=== Supplied records ===

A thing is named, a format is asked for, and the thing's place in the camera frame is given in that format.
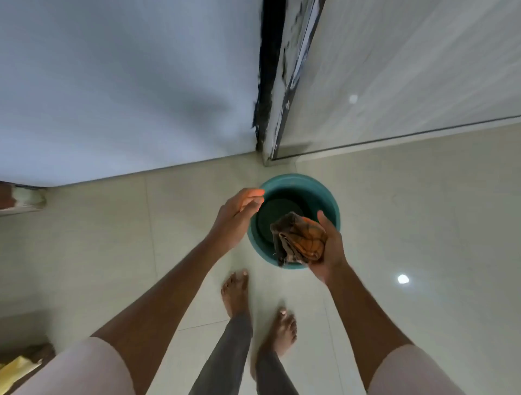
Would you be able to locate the person's right hand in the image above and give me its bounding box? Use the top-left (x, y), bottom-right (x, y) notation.
top-left (307, 210), bottom-right (349, 285)

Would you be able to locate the person's left hand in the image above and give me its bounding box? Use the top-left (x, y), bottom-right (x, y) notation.
top-left (207, 187), bottom-right (266, 254)

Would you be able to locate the orange brown patterned cloth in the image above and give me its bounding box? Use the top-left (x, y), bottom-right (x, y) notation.
top-left (270, 211), bottom-right (328, 267)

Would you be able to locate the person's left forearm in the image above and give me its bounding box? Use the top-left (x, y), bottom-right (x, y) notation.
top-left (90, 236), bottom-right (233, 395)

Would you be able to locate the person's right forearm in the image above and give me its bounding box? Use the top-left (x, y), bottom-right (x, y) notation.
top-left (324, 262), bottom-right (415, 391)

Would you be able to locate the teal plastic bucket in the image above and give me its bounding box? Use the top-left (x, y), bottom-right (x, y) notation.
top-left (247, 174), bottom-right (342, 271)

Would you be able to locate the person's left foot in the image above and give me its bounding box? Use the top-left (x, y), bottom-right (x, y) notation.
top-left (221, 269), bottom-right (250, 323)

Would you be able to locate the person's foot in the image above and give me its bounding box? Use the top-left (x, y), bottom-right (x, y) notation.
top-left (250, 307), bottom-right (298, 381)
top-left (221, 269), bottom-right (250, 323)

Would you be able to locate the person's right foot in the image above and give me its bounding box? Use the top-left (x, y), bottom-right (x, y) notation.
top-left (250, 307), bottom-right (298, 381)

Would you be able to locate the person's right grey legging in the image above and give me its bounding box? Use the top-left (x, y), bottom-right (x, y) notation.
top-left (254, 347), bottom-right (300, 395)

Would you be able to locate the person's grey legging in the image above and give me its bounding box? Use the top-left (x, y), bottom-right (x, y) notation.
top-left (188, 310), bottom-right (253, 395)
top-left (254, 347), bottom-right (300, 395)

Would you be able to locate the person's left grey legging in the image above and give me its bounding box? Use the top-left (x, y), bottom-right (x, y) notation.
top-left (188, 310), bottom-right (253, 395)

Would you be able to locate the person's right pale sleeve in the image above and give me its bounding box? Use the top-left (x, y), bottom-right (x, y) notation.
top-left (366, 345), bottom-right (467, 395)

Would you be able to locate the person's pale sleeve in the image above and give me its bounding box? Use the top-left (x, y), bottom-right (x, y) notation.
top-left (11, 336), bottom-right (137, 395)
top-left (366, 345), bottom-right (467, 395)

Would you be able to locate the brown and white ledge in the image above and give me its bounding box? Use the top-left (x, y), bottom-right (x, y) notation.
top-left (0, 181), bottom-right (47, 216)

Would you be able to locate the person's left pale sleeve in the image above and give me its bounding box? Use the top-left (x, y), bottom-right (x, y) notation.
top-left (11, 336), bottom-right (137, 395)

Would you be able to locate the yellow cloth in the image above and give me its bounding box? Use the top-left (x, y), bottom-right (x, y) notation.
top-left (0, 356), bottom-right (43, 394)

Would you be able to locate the peeling white door frame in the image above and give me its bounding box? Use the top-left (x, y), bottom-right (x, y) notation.
top-left (252, 0), bottom-right (326, 165)

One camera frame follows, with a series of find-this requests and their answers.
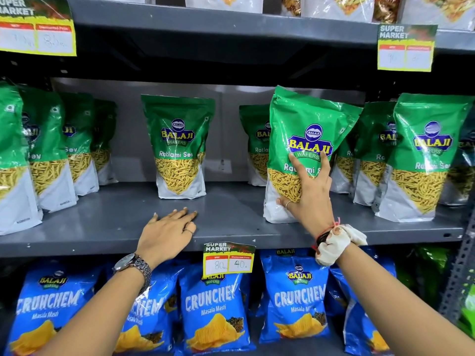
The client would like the person's right hand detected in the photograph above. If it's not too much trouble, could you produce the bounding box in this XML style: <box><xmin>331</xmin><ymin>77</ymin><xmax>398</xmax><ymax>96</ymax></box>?
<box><xmin>276</xmin><ymin>151</ymin><xmax>337</xmax><ymax>240</ymax></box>

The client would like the person's left hand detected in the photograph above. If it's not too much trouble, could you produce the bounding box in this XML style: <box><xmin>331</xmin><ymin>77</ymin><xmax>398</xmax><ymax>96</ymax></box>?
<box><xmin>136</xmin><ymin>207</ymin><xmax>199</xmax><ymax>269</ymax></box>

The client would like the green snack pouch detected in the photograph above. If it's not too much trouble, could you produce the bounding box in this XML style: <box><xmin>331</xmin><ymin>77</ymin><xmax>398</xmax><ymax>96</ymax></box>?
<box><xmin>263</xmin><ymin>85</ymin><xmax>363</xmax><ymax>224</ymax></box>

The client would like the person's right forearm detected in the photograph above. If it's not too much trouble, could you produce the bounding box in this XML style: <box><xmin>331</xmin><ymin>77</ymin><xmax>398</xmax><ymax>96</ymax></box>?
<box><xmin>336</xmin><ymin>243</ymin><xmax>475</xmax><ymax>356</ymax></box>

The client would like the person's left forearm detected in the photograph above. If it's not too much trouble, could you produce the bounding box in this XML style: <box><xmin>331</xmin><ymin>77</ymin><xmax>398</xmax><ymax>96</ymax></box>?
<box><xmin>35</xmin><ymin>268</ymin><xmax>149</xmax><ymax>356</ymax></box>

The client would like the silver metal wristwatch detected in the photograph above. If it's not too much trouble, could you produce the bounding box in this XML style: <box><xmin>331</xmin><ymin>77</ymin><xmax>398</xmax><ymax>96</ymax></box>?
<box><xmin>113</xmin><ymin>253</ymin><xmax>153</xmax><ymax>294</ymax></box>

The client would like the grey metal shelf board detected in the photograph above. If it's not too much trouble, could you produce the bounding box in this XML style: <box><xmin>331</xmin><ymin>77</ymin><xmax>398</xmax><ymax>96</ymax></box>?
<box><xmin>65</xmin><ymin>0</ymin><xmax>475</xmax><ymax>57</ymax></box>
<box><xmin>0</xmin><ymin>181</ymin><xmax>469</xmax><ymax>258</ymax></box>

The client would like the white cloth wrist wrap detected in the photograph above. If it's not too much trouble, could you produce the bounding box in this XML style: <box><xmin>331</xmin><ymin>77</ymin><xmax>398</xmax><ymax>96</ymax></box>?
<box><xmin>315</xmin><ymin>224</ymin><xmax>368</xmax><ymax>267</ymax></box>

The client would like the row of green packets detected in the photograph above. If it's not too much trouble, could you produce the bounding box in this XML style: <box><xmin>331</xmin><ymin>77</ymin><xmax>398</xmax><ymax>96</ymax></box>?
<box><xmin>0</xmin><ymin>79</ymin><xmax>475</xmax><ymax>236</ymax></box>

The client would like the grey shelf back panel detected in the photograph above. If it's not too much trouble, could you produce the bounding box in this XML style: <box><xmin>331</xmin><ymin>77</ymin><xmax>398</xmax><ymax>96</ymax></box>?
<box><xmin>51</xmin><ymin>77</ymin><xmax>367</xmax><ymax>183</ymax></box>

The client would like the yellow green price tag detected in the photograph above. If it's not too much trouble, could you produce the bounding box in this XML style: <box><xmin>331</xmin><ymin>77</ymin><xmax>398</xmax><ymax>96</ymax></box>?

===

Description of the task – All lines of the entries containing the string "metal" must be shown in full.

Exercise answer –
The client would like the silver metal wristwatch detected in the photograph above. If it's not too much trouble, could you produce the bounding box in this XML style: <box><xmin>331</xmin><ymin>77</ymin><xmax>398</xmax><ymax>96</ymax></box>?
The client would like the grey metal shelf board detected in the photograph above. If it's not too much trouble, could you produce the bounding box in this XML style: <box><xmin>331</xmin><ymin>77</ymin><xmax>398</xmax><ymax>96</ymax></box>?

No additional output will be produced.